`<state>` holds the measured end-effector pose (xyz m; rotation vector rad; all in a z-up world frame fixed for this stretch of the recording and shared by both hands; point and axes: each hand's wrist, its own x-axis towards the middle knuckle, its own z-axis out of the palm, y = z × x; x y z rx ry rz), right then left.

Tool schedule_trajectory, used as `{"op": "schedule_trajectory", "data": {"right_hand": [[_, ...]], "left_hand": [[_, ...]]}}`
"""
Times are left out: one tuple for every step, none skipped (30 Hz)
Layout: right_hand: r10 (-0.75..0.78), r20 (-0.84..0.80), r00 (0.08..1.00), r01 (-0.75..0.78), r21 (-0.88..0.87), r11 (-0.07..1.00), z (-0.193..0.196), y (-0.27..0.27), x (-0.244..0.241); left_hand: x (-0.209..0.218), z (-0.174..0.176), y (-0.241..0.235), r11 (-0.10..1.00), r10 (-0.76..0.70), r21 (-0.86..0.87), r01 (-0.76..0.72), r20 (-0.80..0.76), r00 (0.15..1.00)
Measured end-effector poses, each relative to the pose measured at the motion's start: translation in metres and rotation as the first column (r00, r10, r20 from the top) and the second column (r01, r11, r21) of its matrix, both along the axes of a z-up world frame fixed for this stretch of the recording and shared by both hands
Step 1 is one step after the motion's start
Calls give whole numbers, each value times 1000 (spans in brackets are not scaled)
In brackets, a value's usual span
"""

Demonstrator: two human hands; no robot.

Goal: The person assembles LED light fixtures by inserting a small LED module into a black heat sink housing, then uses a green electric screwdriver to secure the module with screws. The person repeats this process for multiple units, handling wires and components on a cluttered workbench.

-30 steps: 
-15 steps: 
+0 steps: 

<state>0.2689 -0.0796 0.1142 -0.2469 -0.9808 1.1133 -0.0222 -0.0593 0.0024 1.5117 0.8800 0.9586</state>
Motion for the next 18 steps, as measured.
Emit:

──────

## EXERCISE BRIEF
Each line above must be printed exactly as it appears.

## SOLUTION FOR THIS EXERCISE
`<state>` holds the measured end-effector pose (xyz m; rotation vector rad; all in a z-up world frame fixed for this stretch of the recording and shared by both hands; point and axes: each hand's wrist, its own x-axis towards the middle knuckle, its own z-axis out of the palm, y = z × x; x y z rx ry rz), right then left.

Tool schedule_trajectory, used as `{"op": "schedule_trajectory", "data": {"right_hand": [[_, ...]], "left_hand": [[_, ...]]}}`
"""
Times are left out: one tuple for every step, none skipped (30 Hz)
Layout: right_hand: r10 (-0.75..0.78), r20 (-0.84..0.80), r00 (0.08..1.00), r01 (-0.75..0.78), r21 (-0.88..0.87), r11 (-0.07..1.00), z (-0.193..0.196), y (-0.27..0.27), x (-0.244..0.241); left_hand: x (-0.209..0.218), z (-0.174..0.176), y (-0.241..0.235), r11 (-0.10..1.00), r10 (-0.76..0.70), r21 (-0.86..0.87), r01 (-0.76..0.72), r20 (-0.80..0.76), r00 (0.15..1.00)
Measured end-effector poses, each relative to the pose measured at the motion's start: translation in metres and rotation as the first column (r00, r10, r20 from the top) and the second column (r01, r11, r21) of its matrix, both along the axes of a z-up world frame fixed for this stretch of the recording and shared by both hands
Step 1 is one step after the motion's start
Calls give whole numbers, each value times 1000 (spans in brackets are not scaled)
In brackets, a value's usual span
"""

Demonstrator: two human hands; no robot.

Goal: The person assembles LED light fixtures by inserting a small LED module into a black heat sink housing, then uses a green electric screwdriver to secure the module with screws. The person repeats this process for multiple units, handling wires and components on a cluttered workbench.

-30 steps: 
-15 steps: 
+0 steps: 

<state>0.2689 -0.0796 0.1142 -0.2469 -0.9808 1.1133 -0.0222 -0.0593 0.0024 1.5117 0.8800 0.9586</state>
Motion for the next 18 steps, as measured.
Emit:

Nothing remains to be answered in this exercise.